Italian Hours

When are they open?

When we arrived in the Florence area, we reached the area near our pension at 6:15.  We needed cash.  The station was closed.

Today, we needed to get some groceries.  We spent the morning journaling, sorting through 2100 photos and being lazy.  It was time to get something done.  At 1:00, we headed out.

Only to find that Italy freezes up at 1 PM everyday.  This is not a mild aberration where a few old-school, family-owned businesses shut down in defiance of the global economy.  This is wholesale stoppage from 1:00-3:00 for every store that does not sell lunch.  Pharmacies, all retailers and offices close.  But it endeth not there..  Grocery stores?  Closed.

Here is my favorite.  We returned to the same gas station that was closed at 6:15 two days ago.  It was open.  Sorta.  Not for gas.  It was open for lunch and drinks.  We could get Pinot Griggio, a shot of Jamesons or a bottle of beer.  We could purchased the ham and cheese Panini or the tomato and hot dog sandwich (?!?!), but not gasoline.  At the gas station.  “For the gassa, you musta wait untila threeee.”

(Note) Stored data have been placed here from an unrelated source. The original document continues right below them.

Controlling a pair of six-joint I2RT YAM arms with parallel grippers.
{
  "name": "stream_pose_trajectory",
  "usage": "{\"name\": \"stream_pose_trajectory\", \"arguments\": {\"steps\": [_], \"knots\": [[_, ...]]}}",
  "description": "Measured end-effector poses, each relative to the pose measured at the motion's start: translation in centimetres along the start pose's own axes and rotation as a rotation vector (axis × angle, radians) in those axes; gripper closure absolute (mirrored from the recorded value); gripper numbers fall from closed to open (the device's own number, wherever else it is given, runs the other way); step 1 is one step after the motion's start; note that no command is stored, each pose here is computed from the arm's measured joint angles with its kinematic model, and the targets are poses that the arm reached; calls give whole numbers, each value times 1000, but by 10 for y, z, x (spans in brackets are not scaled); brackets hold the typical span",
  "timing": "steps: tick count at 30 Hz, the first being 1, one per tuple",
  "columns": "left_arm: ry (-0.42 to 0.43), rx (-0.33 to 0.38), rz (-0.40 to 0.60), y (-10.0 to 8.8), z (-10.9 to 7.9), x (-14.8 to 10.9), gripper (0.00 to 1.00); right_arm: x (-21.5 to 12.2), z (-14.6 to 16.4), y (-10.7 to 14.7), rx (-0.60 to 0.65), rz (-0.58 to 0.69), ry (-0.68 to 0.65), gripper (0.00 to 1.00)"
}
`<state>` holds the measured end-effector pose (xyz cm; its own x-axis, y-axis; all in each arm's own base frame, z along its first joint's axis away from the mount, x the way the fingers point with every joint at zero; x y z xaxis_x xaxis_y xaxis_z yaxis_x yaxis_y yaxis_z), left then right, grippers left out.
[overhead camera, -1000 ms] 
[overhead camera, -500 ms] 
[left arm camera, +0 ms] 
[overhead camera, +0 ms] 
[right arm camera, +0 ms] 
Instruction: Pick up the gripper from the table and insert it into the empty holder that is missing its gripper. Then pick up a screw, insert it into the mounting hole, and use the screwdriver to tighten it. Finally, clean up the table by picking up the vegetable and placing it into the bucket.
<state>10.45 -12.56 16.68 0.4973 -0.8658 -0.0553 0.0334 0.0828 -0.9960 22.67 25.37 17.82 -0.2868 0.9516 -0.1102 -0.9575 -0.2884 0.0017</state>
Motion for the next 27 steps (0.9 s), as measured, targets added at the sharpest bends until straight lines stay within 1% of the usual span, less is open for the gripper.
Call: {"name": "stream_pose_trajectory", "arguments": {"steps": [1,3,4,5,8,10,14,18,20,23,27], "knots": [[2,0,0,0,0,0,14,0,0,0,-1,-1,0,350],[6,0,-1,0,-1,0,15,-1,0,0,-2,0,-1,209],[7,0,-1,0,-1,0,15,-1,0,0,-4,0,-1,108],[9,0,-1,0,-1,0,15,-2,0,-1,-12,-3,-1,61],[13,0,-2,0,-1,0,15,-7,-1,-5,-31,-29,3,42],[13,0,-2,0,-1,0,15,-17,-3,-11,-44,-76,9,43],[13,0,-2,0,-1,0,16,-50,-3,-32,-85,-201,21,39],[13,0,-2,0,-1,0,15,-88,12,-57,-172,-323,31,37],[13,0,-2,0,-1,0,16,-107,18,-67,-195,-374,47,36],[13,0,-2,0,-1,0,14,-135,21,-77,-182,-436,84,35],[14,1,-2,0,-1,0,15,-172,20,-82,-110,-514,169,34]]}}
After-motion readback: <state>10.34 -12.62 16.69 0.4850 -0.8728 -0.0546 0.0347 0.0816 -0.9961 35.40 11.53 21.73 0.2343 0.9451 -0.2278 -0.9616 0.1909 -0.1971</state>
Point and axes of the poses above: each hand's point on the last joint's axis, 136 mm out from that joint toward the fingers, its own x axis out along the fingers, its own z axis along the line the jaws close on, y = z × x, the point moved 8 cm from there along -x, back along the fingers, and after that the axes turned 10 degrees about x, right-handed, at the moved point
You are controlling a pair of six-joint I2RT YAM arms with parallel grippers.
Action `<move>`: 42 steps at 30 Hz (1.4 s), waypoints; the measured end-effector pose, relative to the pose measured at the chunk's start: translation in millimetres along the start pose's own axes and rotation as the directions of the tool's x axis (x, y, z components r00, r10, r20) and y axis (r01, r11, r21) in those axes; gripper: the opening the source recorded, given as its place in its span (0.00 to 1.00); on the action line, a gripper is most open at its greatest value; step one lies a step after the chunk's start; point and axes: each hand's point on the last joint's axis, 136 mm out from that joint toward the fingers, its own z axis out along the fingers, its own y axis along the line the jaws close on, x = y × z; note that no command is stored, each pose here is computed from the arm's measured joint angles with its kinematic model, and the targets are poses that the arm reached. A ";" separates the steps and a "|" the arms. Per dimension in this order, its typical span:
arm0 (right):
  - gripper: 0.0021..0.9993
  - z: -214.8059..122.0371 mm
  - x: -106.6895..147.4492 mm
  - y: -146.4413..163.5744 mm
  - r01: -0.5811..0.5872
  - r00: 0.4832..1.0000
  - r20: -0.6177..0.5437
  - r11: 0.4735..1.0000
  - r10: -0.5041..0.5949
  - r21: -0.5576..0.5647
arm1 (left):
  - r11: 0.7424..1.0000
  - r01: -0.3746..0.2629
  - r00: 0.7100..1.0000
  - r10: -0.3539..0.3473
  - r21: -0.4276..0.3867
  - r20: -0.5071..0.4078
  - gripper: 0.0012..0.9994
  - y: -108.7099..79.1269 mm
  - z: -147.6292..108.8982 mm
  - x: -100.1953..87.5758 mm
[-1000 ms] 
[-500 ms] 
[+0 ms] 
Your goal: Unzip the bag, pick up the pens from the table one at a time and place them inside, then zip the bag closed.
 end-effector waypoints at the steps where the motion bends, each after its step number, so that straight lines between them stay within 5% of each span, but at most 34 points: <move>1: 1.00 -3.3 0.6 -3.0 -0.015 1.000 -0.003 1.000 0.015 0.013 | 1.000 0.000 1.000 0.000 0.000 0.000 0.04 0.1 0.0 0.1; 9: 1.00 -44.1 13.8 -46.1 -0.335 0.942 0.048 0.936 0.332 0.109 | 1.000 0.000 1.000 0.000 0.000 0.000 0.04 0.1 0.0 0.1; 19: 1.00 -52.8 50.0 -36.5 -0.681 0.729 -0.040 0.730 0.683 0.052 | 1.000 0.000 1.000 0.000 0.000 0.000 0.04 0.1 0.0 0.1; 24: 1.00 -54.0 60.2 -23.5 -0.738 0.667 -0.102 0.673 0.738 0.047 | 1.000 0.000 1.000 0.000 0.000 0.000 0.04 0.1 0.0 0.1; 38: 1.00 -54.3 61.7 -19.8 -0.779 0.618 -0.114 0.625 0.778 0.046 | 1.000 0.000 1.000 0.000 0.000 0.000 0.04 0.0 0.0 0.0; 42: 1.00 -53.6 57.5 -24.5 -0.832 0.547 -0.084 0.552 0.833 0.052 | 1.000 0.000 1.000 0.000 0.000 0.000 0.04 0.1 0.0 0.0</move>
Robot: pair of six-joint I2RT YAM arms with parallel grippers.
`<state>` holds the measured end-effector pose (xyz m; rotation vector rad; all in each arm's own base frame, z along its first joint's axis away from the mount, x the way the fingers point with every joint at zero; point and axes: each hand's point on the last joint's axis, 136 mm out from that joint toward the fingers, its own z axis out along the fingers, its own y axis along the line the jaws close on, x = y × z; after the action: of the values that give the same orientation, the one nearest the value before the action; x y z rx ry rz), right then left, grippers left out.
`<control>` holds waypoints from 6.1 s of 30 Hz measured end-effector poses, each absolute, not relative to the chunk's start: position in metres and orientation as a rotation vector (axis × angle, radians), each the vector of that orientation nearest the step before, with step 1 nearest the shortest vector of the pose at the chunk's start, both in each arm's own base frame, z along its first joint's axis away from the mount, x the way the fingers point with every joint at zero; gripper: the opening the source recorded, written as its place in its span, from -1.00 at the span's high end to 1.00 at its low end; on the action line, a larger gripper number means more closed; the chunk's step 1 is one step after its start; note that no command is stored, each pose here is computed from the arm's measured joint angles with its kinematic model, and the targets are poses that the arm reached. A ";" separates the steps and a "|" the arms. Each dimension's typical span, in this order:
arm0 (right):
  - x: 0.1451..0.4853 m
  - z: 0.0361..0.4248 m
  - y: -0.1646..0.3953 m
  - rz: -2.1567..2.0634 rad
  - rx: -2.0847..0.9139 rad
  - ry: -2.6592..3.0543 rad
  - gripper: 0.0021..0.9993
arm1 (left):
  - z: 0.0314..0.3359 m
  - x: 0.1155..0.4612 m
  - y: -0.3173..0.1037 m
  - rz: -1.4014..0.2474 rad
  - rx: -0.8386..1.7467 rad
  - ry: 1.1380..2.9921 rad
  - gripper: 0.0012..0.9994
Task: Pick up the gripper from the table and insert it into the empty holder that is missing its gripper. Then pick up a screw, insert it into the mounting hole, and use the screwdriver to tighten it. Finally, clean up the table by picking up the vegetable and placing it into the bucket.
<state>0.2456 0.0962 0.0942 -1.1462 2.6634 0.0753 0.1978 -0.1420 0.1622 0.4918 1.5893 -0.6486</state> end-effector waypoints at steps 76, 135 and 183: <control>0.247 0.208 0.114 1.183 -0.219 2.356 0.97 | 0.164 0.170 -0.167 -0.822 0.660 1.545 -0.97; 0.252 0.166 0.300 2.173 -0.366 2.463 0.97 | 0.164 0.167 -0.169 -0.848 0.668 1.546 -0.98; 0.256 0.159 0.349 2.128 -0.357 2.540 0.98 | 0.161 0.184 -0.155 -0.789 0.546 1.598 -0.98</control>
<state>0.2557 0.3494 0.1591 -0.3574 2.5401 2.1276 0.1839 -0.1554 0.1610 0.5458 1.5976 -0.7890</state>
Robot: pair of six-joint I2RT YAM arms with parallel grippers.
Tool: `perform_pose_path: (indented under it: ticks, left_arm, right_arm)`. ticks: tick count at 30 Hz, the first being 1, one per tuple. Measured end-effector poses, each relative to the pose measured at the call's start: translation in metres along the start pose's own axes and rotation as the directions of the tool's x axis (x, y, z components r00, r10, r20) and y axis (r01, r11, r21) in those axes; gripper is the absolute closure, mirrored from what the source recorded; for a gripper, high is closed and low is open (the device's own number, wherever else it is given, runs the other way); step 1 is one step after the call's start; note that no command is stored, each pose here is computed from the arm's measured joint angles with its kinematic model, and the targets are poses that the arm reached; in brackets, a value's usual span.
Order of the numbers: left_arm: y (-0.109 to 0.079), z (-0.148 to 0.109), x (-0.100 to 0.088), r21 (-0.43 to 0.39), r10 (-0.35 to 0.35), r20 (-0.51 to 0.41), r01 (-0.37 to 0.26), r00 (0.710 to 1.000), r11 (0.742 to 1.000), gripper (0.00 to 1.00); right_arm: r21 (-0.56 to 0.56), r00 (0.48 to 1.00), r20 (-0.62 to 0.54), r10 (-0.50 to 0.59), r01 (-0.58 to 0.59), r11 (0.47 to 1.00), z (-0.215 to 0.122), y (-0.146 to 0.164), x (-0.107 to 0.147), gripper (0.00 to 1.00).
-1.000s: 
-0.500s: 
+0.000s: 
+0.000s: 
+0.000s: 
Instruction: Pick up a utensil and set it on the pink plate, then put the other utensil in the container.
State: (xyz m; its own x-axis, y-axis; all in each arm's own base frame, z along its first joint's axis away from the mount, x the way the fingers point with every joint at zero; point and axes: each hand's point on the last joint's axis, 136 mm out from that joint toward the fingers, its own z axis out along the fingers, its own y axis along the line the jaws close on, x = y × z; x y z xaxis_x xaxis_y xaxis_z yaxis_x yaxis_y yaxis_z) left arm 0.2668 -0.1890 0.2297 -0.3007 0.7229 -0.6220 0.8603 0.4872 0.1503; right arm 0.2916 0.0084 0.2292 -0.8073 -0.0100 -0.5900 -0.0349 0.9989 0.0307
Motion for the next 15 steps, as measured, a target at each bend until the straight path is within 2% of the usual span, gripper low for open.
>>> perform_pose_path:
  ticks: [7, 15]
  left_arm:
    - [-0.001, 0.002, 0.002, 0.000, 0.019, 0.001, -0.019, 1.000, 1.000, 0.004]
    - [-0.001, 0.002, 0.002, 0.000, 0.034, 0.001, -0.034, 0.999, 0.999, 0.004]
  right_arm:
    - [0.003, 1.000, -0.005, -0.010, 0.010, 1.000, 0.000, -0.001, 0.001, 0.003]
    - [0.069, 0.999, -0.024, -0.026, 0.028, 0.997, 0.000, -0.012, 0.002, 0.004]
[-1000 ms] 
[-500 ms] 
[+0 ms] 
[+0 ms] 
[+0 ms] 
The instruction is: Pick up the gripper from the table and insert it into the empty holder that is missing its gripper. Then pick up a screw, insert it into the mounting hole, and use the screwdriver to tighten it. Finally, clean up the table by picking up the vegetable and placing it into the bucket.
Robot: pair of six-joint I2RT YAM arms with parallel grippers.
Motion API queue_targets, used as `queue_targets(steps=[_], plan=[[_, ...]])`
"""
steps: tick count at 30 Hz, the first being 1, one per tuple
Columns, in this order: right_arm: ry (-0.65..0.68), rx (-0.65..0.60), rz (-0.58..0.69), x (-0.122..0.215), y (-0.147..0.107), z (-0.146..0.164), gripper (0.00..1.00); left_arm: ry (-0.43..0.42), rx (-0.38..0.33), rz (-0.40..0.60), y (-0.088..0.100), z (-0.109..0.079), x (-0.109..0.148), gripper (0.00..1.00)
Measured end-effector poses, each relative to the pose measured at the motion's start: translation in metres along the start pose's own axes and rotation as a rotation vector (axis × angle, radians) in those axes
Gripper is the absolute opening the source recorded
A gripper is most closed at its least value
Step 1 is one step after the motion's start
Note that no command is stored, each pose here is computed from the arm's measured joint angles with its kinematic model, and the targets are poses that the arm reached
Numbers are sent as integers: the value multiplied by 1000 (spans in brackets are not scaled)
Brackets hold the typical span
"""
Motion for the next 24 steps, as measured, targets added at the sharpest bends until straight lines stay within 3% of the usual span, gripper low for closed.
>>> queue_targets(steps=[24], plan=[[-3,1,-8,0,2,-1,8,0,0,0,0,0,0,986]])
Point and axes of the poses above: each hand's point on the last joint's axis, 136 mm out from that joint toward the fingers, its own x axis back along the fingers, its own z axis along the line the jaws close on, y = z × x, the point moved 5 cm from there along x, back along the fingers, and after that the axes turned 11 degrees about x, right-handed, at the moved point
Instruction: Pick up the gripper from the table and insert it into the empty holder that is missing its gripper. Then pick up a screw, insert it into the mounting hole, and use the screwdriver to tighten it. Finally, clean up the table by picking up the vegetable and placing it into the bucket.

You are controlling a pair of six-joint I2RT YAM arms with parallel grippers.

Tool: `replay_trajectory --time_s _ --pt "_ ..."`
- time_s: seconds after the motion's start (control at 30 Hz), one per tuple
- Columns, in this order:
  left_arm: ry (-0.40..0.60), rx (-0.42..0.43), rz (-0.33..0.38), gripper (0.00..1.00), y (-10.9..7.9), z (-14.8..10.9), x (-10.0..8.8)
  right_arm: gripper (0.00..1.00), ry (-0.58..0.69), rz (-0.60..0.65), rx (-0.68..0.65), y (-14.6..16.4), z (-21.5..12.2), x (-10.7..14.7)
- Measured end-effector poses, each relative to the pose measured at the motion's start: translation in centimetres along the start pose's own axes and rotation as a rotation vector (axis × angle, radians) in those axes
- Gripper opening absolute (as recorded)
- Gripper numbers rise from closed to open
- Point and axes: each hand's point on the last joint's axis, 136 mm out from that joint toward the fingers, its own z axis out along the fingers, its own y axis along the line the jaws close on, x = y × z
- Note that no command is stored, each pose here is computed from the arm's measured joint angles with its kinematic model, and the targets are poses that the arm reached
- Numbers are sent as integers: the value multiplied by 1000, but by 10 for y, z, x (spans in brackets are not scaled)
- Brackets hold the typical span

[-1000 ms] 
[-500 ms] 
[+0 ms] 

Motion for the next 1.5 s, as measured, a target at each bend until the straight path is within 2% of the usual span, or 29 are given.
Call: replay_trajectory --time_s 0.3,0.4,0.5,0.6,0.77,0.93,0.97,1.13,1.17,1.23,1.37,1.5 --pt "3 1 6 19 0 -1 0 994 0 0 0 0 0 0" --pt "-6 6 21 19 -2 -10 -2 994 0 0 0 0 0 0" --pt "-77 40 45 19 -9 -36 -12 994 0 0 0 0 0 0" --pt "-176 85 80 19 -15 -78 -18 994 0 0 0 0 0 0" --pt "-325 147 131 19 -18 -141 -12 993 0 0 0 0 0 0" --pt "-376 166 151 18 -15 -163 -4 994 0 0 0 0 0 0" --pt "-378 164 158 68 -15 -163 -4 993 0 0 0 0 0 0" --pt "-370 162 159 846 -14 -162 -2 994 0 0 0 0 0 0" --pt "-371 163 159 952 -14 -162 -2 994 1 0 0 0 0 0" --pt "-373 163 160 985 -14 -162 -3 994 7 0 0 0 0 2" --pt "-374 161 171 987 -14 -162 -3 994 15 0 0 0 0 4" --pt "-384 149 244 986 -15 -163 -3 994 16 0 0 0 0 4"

So I can get alcohol, but not gas, from a gas station in the afternoon.  Staggering.

On the other hand, there is something wonderfully human about this schedule.  After we eat, our bodies redirect blood from our brain and our extremities to our digestive tract.  This is the reason we get sleepy after lunch.  Some societies (Spain and Italy) embrace this.  Others (England, Germany, the US), do not.  Frankly, it makes me marvel at the people that would have 3 martini lunches with steaks in the 1950s in New York and then return to the office.  I want to take a nap just writing “three martini lunch with a steak”.

Yet, the fact that this is what the body wants to do does not seem to make for productivity.  I think that the southern Europeans say “my body is sleepy, why not sleep?” while the cultures like ours think “someone might pass me by, I must eat a light lunch of yogurt or salad and return to my desk.”  I like the former, but the latter will win the day every time.

This, however, is one of the reasons I love camp.  We get tons done every day AND we squeeze in a nap.  That is a good model.

 

The Tuscan Hills

Two things strike me about the Tuscan hills.  First, they are beautiful.  Second, they look like the Texas Hill Country.  I see oleander growing everywhere.  The rolling hills are strikingly similar.  The trees seem to grow to the same height.  Yet, they do not really look alike at first.

I think the difference is a function of three aspects.

  • The Italian Cyprus trees create distinctive look that we do not see in Texas.
  • The Italians have fields on the hillsides with grapes and olive groves.  We do not till the hillsides.  We understand that flat land is close enough and we would rather use that.
  • The villas tend to have a very eye-friendly and organic feel to them.  They seem meant to embrace the sun and nestle into the hills.  Many of our homes in the states attempt to ignore if not negate nature.  They are meant to be beautiful in a free-standing way.  The villas here seem intent to be a part of the landscape.